Nothing but the lines from the start of the entries below through the line containing "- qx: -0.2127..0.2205" should appear in the answer, copied exactly and free of pictures.
* * *
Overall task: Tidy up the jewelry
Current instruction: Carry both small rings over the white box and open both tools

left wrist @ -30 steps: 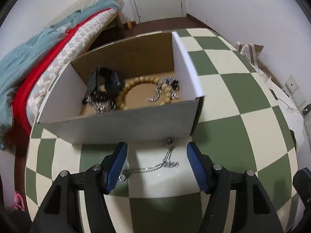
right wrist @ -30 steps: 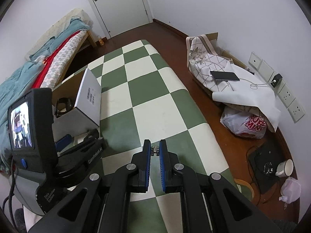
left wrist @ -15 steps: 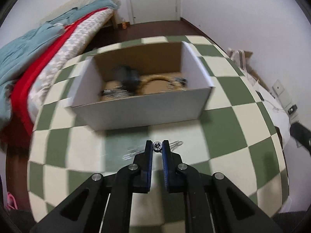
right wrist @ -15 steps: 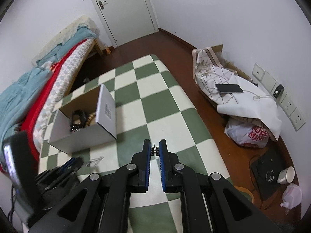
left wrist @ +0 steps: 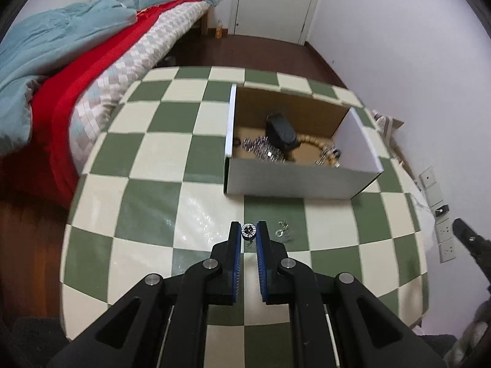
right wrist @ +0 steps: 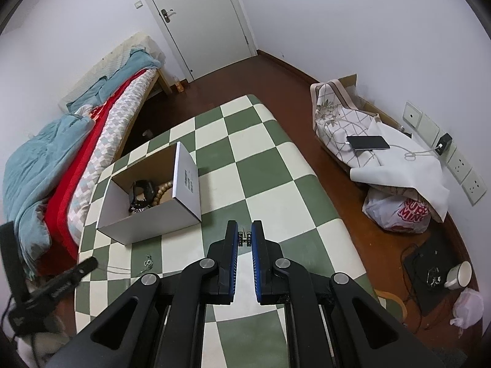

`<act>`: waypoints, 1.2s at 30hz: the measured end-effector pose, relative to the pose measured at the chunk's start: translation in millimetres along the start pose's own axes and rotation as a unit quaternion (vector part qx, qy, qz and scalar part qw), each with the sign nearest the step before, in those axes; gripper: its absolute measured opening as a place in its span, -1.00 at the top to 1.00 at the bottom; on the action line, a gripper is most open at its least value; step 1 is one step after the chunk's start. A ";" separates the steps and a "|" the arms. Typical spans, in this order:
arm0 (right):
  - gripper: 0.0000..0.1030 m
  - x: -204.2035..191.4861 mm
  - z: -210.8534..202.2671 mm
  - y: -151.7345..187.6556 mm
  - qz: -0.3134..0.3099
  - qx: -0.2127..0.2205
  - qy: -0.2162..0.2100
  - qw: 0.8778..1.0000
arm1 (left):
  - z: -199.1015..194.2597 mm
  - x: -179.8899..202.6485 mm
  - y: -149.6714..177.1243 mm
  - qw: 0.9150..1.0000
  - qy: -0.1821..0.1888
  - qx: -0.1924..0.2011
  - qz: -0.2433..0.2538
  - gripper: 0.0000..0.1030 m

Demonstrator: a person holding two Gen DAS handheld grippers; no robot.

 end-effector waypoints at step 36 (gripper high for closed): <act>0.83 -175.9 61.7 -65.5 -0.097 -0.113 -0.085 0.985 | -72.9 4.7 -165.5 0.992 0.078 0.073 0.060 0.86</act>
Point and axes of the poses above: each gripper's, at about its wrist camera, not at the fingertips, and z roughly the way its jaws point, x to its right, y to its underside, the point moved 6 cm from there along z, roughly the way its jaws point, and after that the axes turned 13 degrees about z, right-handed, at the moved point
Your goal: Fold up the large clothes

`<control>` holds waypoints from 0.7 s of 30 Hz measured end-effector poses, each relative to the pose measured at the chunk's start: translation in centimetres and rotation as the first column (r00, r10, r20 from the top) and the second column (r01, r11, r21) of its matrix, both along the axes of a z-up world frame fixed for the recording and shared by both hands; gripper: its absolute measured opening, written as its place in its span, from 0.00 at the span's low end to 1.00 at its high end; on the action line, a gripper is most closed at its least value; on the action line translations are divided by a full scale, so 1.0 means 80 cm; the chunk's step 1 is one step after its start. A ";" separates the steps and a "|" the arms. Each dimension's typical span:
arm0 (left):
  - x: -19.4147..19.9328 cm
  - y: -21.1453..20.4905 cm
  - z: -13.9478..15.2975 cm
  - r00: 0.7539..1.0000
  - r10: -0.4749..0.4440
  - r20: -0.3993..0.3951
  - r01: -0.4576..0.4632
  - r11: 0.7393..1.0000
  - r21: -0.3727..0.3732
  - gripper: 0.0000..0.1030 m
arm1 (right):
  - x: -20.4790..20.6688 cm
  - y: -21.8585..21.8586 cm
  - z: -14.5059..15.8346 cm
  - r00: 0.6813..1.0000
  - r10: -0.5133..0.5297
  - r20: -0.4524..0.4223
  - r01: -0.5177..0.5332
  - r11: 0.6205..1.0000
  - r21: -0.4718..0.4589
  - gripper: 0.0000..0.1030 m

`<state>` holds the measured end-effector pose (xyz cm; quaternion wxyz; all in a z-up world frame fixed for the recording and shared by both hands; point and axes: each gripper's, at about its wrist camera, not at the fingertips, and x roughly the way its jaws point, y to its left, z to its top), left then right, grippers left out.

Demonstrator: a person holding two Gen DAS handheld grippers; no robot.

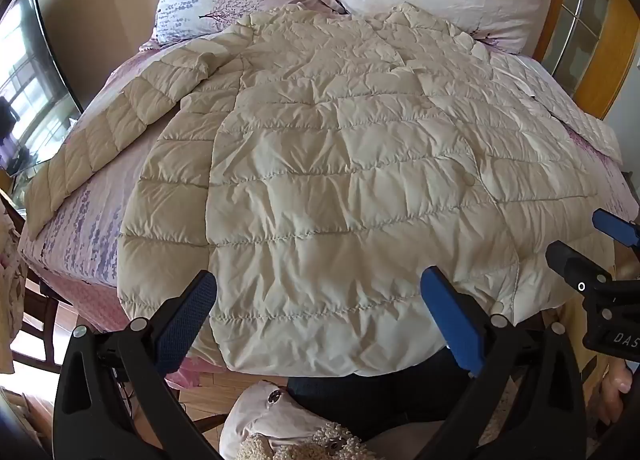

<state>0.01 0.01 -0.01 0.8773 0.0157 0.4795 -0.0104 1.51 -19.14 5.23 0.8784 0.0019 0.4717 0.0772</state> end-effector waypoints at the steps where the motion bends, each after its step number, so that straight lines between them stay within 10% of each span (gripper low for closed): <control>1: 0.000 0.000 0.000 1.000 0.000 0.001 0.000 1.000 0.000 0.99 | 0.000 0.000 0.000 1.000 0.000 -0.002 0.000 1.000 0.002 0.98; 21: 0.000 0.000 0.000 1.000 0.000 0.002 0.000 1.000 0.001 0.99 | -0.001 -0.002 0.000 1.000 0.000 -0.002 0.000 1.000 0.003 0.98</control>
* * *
■ Result below:
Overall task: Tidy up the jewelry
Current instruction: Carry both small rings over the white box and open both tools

left wrist @ -30 steps: 
right wrist @ -30 steps: 
left wrist @ -15 steps: 
right wrist @ -15 steps: 
left wrist @ +0 steps: 
right wrist @ +0 steps: 

`<act>`: waypoints, 1.2s at 30hz: the measured end-effector pose, relative to the pose measured at the chunk's start: translation in millimetres along the start pose's own axes and rotation as a unit quaternion (vector part qx, qy, qz and scalar part qw), each with the sign nearest the step before, in those axes; gripper: its absolute measured opening as a place in its span, -1.00 at the top to 1.00 at the bottom; on the action line, a gripper is most open at its least value; step 1 is one step after the chunk's start. A ";" separates the steps and a "|" the arms. Typical spans, in this order:
arm0 (right):
  - gripper: 0.0000..0.1030 m
  - x: -204.2035..191.4861 mm
  - z: -210.8534..202.2671 mm
  - y: -151.7345..187.6556 mm
  - qz: -0.3134..0.3099
  - qx: -0.2127..0.2205

No further output is required for this answer.